Murray Dobbin writes that, appalled though we might be by President Trump, if we ignore the reasons for his rise, matters will get worse:
We tend to forget how he got there and the forces that overturned conventional politics in the U.S. If we are going to be obsessed with anything it should be this: how do we create a new politics that in the long term builds the basis of a citizen-based democracy to replace the hollowed-out institutions we now have in English-speaking developed countries? To do so we first need to understand the roots of Trump's popularity.
We could do worse than revisit the writings of the brilliant Hannah Arendt, still perhaps the most insightful analyst of the roots of totalitarianism. A recent essay by Roger Berkowitz, "Why Arendt Matters: Revisiting The Origins of Totalitarianism," reminded me of her renewed relevance. Berkowitz writes:
"Arendt's understanding of the origins of totalitarianism begins with her insight that mass movements are founded upon 'atomized, isolated individuals.' The lonely people whom Arendt sees as the adherents of movements are not necessarily the poor or the lower classes. They are the 'neutral, politically indifferent people…'"
They join, says Arendt, because they "[a]re obsessed by a desire to escape from reality because in their essential homelessness they can no longer bear its accidental, incomprehensible aspects."

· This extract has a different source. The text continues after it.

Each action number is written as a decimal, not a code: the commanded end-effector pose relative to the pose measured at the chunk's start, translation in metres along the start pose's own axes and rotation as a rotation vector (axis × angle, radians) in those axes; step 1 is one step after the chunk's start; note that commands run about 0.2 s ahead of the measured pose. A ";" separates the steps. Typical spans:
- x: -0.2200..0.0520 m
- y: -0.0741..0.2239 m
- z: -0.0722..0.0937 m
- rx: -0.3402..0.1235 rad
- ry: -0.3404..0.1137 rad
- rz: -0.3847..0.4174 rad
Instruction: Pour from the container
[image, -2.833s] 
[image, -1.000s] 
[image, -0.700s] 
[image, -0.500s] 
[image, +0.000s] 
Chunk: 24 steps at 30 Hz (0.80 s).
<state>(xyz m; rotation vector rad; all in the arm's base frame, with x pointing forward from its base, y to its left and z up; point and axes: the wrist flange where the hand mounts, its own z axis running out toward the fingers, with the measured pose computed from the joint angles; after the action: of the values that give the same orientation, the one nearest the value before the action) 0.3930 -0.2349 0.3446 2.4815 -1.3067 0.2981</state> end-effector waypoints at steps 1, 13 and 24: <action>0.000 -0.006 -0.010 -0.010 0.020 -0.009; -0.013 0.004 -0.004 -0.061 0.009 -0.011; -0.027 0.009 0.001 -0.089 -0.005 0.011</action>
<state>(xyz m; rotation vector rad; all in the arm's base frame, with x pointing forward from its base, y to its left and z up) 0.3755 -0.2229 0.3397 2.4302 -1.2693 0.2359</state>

Chris Hedges has spent a lot of energy describing that flight from reality. That desire to escape reality is on full display in the current Conservative leadership race. Dobbin hopes that the New Democrats will take a different path, having become "increasingly professionalized" under Jack Layton and Tom Mulcair.
That will not be easy. The CCF -- the party's parent -- started as a social movement:
The sad reality is that there are almost no social movements in Canada. While the global Women's March, the recent March for Science in the U.S., The Leap Manifesto and the Quebec students' strike were all significant and provided much-needed inspiration they are not sustained movement organizations. The women's movement in this sense has been moribund for over a decade, the anti-poverty movement likewise. There is literally no peace movement -- recall the days when every year 60,000 people marched for peace in Vancouver -- yet we are closer to nuclear annihilation today than at any time since the Cuban missile crisis. The labour movement has never recovered from the loss of hundreds of thousands of high-paying jobs because of NAFTA and is now all but irrelevant as a national, politically engaged movement. Only the environmental movement and a resurgent First Nations movement can claim a national presence.

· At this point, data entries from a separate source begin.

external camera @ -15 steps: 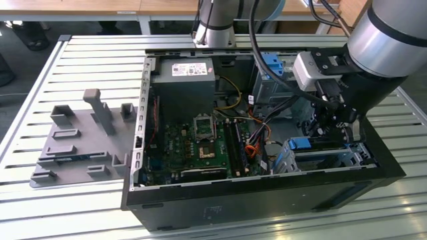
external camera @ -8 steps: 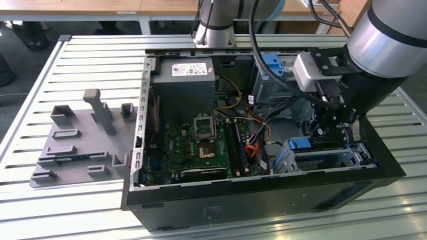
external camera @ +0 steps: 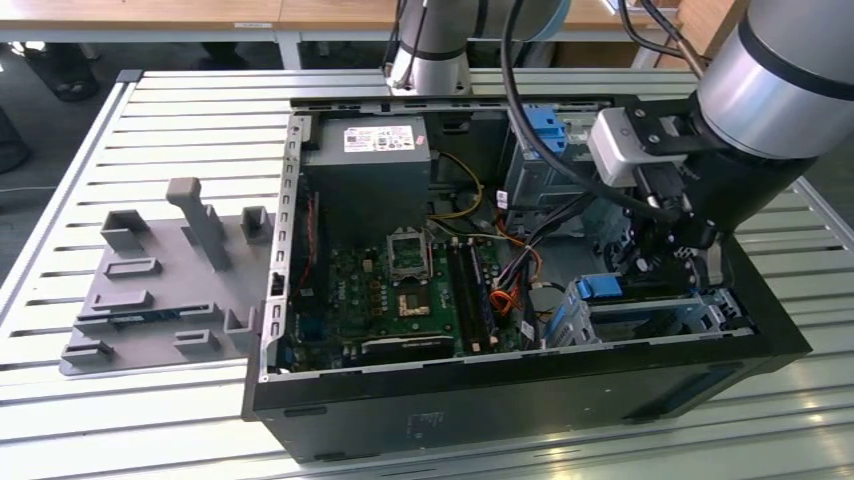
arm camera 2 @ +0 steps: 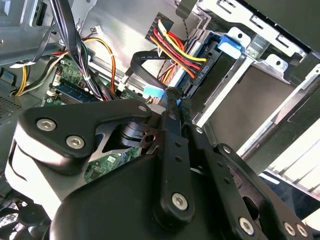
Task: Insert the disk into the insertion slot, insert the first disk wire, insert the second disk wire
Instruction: 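Insert the second disk wire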
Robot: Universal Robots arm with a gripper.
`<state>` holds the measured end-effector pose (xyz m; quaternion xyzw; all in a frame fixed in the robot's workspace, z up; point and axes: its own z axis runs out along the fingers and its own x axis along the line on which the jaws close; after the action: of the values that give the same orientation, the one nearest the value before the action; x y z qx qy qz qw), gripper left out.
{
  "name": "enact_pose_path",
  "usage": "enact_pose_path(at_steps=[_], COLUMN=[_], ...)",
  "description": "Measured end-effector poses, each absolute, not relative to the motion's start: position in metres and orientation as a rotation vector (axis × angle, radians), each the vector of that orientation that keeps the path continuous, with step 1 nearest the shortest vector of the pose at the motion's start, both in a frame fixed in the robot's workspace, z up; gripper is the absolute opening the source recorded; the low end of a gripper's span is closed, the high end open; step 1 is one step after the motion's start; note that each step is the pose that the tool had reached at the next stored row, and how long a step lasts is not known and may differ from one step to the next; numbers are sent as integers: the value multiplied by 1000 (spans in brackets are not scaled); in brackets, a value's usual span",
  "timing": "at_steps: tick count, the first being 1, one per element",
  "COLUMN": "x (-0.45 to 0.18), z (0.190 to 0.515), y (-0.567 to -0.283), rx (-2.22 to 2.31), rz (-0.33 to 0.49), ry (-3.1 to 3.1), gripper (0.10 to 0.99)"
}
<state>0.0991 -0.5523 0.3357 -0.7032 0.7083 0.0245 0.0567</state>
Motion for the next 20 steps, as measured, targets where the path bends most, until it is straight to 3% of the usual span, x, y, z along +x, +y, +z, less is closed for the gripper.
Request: enact_pose_path(at_steps=[9,20], x=[99,101], z=[334,332], y=[-567,-571], rx=[-2096,-2163], rz=[144,153], ry=[2114,2049], gripper=[149,149])
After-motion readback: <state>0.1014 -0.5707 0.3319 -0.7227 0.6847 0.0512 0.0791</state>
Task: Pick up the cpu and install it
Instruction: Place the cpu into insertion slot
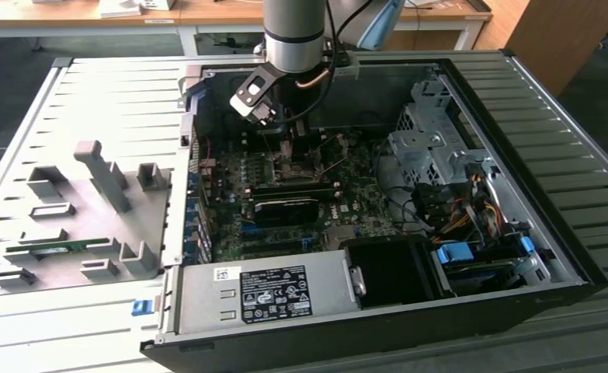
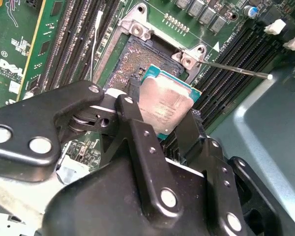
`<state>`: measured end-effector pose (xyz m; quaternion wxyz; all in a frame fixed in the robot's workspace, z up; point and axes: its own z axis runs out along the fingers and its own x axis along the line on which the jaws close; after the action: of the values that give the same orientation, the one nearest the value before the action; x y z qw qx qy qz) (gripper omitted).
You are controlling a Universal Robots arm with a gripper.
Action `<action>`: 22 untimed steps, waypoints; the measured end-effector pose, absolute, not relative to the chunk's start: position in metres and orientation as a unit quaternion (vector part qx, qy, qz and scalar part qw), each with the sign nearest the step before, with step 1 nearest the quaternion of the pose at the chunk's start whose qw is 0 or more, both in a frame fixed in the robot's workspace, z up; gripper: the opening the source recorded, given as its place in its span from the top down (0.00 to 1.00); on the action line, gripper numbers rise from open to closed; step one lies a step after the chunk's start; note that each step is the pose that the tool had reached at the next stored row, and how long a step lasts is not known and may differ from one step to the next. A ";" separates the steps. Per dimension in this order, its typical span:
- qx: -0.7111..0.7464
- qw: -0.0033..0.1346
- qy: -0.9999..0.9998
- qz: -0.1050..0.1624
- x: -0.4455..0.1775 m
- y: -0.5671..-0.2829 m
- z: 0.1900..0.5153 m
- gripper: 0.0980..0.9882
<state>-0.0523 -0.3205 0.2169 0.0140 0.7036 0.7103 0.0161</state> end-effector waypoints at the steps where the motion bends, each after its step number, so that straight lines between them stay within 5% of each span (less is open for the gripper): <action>1: 0.704 0.014 0.710 0.016 -0.052 -0.321 0.217 0.51; 22: 0.704 0.014 0.710 0.016 -0.052 -0.323 0.215 0.51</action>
<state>-0.0523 -0.3231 0.2148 0.0140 0.7036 0.7103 0.0162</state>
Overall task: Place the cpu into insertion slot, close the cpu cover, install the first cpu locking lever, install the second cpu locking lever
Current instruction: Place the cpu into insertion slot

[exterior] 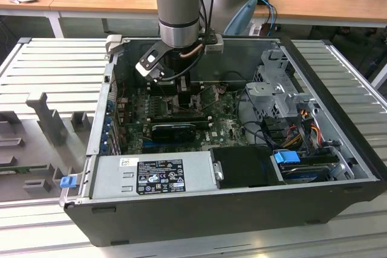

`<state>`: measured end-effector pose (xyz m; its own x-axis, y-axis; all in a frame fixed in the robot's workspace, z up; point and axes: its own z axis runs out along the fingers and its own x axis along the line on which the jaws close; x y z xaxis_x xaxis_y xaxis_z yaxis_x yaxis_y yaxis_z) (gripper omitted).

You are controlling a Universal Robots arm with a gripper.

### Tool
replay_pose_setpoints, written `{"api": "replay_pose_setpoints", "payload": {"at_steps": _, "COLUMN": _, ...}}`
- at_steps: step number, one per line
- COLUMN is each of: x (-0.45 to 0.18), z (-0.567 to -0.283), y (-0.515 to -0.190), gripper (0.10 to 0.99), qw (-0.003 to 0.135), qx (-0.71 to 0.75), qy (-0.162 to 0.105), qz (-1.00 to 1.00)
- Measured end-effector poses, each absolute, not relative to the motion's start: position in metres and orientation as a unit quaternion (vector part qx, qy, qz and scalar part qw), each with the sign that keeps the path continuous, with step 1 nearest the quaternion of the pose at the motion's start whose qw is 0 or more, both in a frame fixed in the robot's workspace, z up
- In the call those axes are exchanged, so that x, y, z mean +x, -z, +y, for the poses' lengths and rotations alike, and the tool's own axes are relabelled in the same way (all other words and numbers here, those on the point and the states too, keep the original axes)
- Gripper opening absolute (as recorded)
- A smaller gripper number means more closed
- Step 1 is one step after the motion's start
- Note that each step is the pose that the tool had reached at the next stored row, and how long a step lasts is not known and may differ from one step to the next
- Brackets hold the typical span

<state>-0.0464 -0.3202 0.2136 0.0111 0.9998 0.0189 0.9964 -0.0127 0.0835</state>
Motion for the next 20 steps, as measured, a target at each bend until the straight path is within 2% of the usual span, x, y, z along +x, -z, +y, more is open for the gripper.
{"api": "replay_pose_setpoints", "payload": {"at_steps": 20, "x": -0.0464, "z": -0.3185, "y": -0.2019, "gripper": 0.525, "qw": 0.023, "qx": 0.714, "qy": -0.036, "qz": 0.699}}
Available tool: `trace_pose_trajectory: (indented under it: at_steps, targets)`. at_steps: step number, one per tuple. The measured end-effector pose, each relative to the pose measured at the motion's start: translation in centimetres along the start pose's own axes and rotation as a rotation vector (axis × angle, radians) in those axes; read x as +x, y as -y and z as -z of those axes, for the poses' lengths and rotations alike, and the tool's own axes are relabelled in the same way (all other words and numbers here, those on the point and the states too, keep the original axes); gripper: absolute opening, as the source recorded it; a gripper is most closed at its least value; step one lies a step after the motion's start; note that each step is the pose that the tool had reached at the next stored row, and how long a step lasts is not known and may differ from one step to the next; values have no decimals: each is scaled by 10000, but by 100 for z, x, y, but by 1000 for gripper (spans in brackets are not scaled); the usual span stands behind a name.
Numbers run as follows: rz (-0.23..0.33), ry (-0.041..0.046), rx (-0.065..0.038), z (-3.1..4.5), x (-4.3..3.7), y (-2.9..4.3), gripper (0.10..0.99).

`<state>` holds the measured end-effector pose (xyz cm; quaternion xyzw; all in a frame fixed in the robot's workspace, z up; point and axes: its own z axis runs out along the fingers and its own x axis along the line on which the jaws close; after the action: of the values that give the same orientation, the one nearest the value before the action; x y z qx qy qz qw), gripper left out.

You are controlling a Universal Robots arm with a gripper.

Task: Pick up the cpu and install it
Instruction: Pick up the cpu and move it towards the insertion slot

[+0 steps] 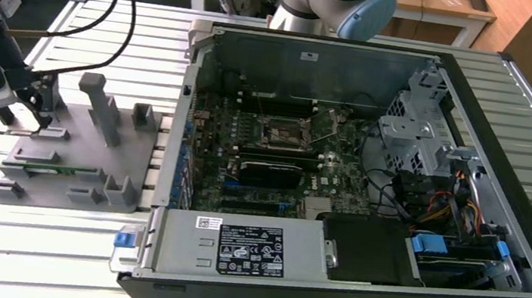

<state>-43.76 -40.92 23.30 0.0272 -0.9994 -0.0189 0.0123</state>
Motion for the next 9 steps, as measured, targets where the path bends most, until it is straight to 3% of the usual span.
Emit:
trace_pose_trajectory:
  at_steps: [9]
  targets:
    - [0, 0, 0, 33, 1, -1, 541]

There are no longer any social justice coalitions because their components simply no longer exist or are barely hanging on. The Trudeau government (and, later, most provincial governments) funded dozens of grassroots organizations. I once interviewed GĂ©rard Pelletier, the minister in charge of this funding, and believed him when he said the government was responding to left criticism that many voices were not being heard, that our democracy was shallow.

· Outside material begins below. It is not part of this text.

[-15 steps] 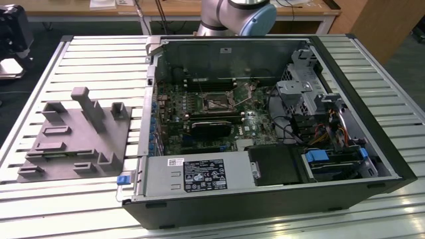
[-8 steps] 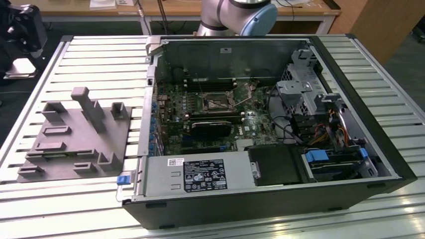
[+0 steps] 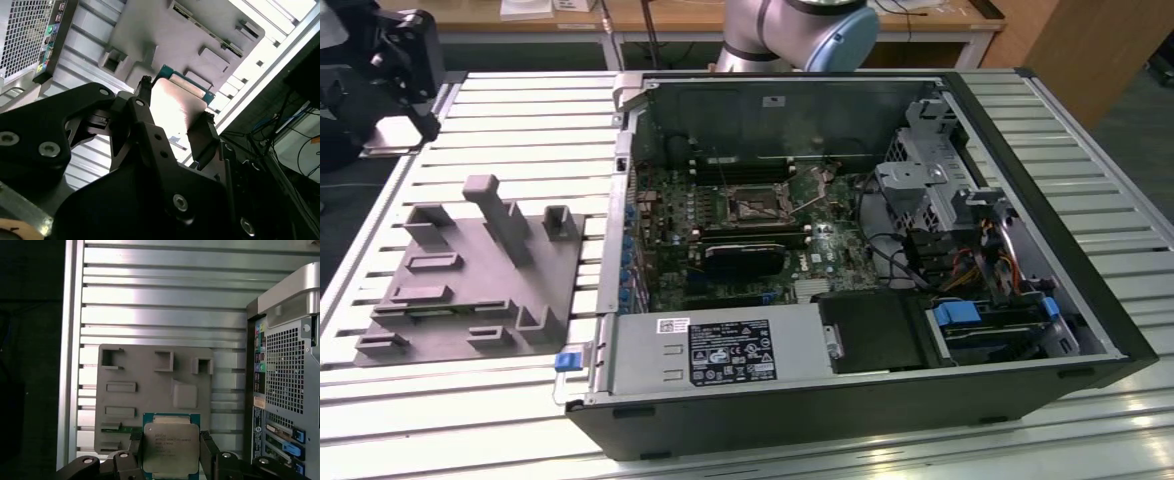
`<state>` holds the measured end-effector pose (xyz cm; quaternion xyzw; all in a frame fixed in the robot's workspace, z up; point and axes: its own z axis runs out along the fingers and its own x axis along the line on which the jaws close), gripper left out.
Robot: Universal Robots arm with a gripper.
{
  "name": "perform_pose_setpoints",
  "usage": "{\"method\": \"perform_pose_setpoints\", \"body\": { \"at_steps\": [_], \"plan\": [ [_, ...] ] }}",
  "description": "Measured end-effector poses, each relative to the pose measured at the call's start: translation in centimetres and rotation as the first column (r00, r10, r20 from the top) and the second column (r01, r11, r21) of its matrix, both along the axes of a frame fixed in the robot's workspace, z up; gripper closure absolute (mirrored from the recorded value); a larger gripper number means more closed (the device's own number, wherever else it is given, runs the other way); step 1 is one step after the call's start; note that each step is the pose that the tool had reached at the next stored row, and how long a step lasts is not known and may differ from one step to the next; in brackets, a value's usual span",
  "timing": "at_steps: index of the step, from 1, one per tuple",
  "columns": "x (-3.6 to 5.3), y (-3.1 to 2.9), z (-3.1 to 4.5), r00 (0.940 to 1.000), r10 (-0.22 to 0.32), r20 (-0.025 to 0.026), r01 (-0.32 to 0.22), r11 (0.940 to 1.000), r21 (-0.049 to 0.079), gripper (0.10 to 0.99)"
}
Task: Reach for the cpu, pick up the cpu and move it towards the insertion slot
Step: 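Pick up the cpu and move it towards the insertion slot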
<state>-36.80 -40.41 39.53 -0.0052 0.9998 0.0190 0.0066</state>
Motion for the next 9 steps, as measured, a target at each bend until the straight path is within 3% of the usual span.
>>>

The advent of the FTA and the other elements of the so-called Washington Consensus (deregulation, tax cuts for the wealthy, cuts to social spending, privatization) was the death knell for this kind of grassroots politicking. Neoliberalism -- adopted by all the parties to a greater or lesser extent -- was intent on giving democracy (and its incessant demands for more) a cold shower and dramatically downsizing the social state. The federal and provincial governments quietly tore up the implied "contract" between social movements and the state.
Will we develop an antidote to the disease Trump represents? Time will tell.